I put Lady Macbeth in a bath….I’ll get to your child thing, because I wanted her to be at her most sensual, protected, warm, soft, you know naked woman in a bath. It’s a lovely image. It’s a beautiful image, and yet at that very moment, she says “Unsex me here”. So at that moment she is most womanly, she is asking to have all that womanliness taken out of her. Do you get it?

So there she is in this womb symbol, and she has got a womb of course, she gets out, she says “Unsex me here”, she says some extraordinary things in that speech. I don’t know if you realise how amazing that speech is. She says, “Stop up the access and passage to remorse, that no compunction visitings of nature shake my foul purpose”.

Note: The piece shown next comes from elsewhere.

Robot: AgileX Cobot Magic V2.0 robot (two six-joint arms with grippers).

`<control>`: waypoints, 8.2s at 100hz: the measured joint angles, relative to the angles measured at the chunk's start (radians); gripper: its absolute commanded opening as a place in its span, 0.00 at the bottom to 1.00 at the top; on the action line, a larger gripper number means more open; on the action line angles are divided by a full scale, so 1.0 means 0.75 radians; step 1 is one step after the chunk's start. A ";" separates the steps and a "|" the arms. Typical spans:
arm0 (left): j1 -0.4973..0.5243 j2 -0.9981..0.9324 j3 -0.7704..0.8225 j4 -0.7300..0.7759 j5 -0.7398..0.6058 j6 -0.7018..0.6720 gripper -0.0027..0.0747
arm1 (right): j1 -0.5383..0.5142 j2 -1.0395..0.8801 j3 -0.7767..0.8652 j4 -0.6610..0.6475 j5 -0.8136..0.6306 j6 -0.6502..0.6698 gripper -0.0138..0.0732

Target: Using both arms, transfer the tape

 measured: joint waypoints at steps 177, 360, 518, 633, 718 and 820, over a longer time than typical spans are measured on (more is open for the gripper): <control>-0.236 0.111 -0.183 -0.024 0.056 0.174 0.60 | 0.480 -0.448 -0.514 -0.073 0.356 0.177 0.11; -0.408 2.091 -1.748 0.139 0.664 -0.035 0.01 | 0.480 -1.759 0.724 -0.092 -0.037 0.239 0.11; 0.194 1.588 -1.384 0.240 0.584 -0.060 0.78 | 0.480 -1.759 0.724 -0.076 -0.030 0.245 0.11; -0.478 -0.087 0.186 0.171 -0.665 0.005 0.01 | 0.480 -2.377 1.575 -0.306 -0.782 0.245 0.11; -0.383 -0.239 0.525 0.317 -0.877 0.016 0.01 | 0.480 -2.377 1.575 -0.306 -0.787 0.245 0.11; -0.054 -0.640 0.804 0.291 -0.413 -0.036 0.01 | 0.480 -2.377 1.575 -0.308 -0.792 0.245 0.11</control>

If that’s not asking for no more periods, I don’t know what is. She is really asking for the centre of her womanliness to be taken. And as soon as she has asked for that, the very next thing that happens, Macbeth walks in and he has been at war.

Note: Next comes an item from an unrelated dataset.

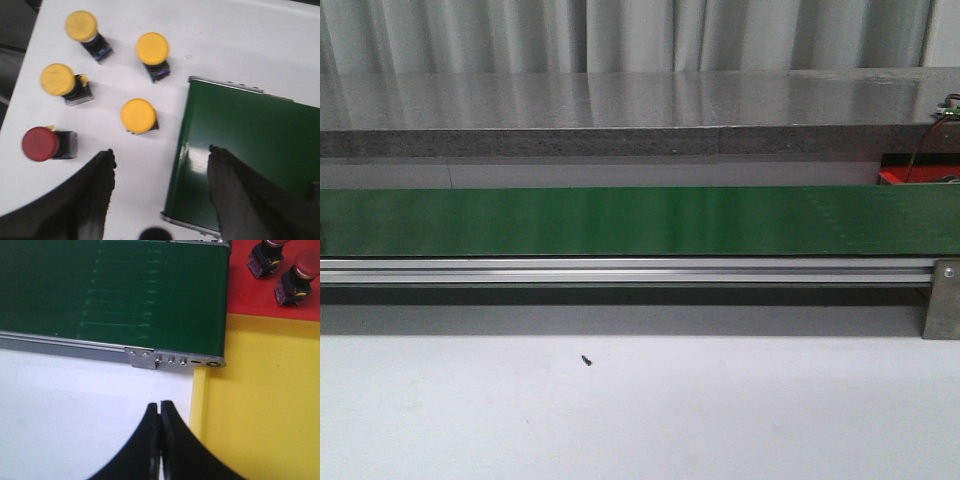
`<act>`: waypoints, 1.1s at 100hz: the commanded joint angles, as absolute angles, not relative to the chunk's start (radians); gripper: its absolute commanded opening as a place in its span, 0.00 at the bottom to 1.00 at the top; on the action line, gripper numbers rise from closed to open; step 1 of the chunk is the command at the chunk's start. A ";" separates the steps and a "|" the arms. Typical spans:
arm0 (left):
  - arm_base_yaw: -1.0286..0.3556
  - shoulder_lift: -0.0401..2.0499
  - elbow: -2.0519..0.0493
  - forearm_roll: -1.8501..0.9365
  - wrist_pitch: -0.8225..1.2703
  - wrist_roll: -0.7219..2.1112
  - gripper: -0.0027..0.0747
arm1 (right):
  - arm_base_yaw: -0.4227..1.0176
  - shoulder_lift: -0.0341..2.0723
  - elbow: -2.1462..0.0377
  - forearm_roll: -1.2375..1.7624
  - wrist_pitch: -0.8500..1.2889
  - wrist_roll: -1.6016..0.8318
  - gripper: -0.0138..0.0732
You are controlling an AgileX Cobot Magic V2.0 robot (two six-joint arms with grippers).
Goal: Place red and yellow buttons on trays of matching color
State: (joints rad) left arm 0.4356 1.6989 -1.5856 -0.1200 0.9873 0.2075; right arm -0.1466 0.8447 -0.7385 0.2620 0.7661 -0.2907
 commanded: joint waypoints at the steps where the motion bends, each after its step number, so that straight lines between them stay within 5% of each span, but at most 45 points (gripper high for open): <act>1: 0.486 1.646 -1.619 -0.126 0.956 0.190 0.57 | -0.147 0.836 -0.765 0.276 0.720 -0.298 0.08; 35: 0.619 1.739 -1.619 -0.124 0.939 0.190 0.57 | -0.147 0.836 -0.765 0.276 0.720 -0.298 0.08; 110: 0.633 1.921 -1.619 -0.068 0.795 0.190 0.57 | -0.147 0.836 -0.765 0.276 0.720 -0.298 0.08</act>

He hasn’t seen her for weeks, what does he want? He wants her to be a woman, and so she is a woman to him, but she is pretending because she is not a woman any more, is she? So it’s a hideous moment, it’s an extraordinary moment.

Now the bath becomes a symbol of womb, and therefore when the child is in the bath and is murdered eventually in the bath, it’s like killing a child in the womb to me. It works on that level, on the symbolic level. And the witches say early on, “I will drain him dry as hay”.

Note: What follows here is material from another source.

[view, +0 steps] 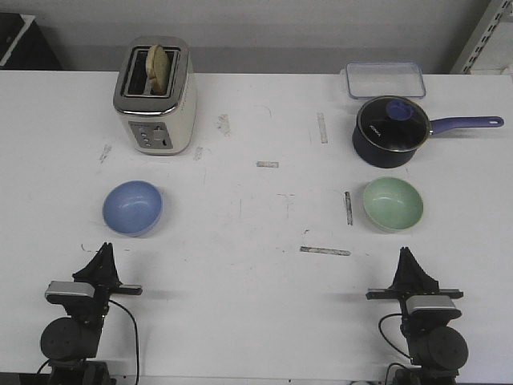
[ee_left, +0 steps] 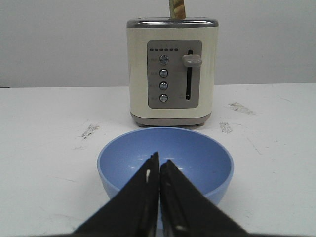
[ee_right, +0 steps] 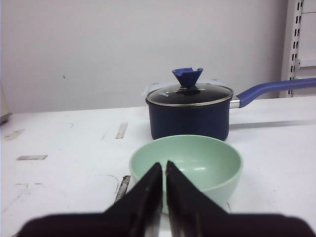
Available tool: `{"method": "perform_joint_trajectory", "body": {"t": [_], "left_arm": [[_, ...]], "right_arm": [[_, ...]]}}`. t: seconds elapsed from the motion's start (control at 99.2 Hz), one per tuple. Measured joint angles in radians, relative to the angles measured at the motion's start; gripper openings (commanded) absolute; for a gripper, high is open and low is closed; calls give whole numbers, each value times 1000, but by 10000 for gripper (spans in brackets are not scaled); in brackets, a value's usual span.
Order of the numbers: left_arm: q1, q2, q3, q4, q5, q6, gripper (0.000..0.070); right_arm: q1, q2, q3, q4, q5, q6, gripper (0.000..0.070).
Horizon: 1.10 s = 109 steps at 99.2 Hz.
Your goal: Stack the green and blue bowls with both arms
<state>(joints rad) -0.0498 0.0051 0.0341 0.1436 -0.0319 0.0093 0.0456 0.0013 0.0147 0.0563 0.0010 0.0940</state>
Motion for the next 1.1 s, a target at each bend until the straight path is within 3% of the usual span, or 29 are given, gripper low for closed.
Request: {"method": "perform_joint_trajectory", "body": {"t": [0.766,1.098], "left_arm": [[0,0,0,0,0,0,1],[0,0,0,0,0,0,1]], "right_arm": [[0,8,0,8,-29,-27,3],[0,167,86,-3,-27,-37,3]]}}
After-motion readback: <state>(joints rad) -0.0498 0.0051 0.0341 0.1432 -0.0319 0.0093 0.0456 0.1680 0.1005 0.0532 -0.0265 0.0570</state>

I think….I know the witches in my production, they kill Macbeth in his seed, in his very seed, they drain, it, they kill him so he will not have children. They kill her in her seed if you like, in her fruition, in her fecundity. They kill and eradicate every sense of the Macbeths. It’s not just a matter of murdering them, they take everything away, there is no offspring, nothing, it’s stamped out.

So when Macbeth goes to see the witches and the cauldron which I turn into a bath, a cauldron is a female symbol as well. You can’t go into double double, toil and trouble, that’s just stupid. I mean it’s lovely poetry, but it’s silly, who’s going to really get scared by that? Let’s put in some frogs and stuff. It doesn’t work to me in the modern sense.

So I thought okay, well there it is and he can be in the bath, and of course what happens is that child who becomes the visions. The child is with the witches in my production at the beginning. The child is placed there. They know what they are going to do with the child. They are going to make the child prophecy to Macbeth, the child becomes all the visions of children rising out of the cauldron, and plus the child when it starts splashing Macbeth, he is now starting to see all of the descendants of Banquo and in fact Banquo himself.

I didn’t have a Banquo’s ghost. I didn’t have Banquo hanging around. I just thought that the splashing would turn into the device that makes Macbeth see these visions, and that’s why we have the splashing of the water, so that it was as if the child….was….everytime the splashing hit Macbeth, he saw another child and another child, and another descendent of Banquo until he could no longer stand it, and that was the idea.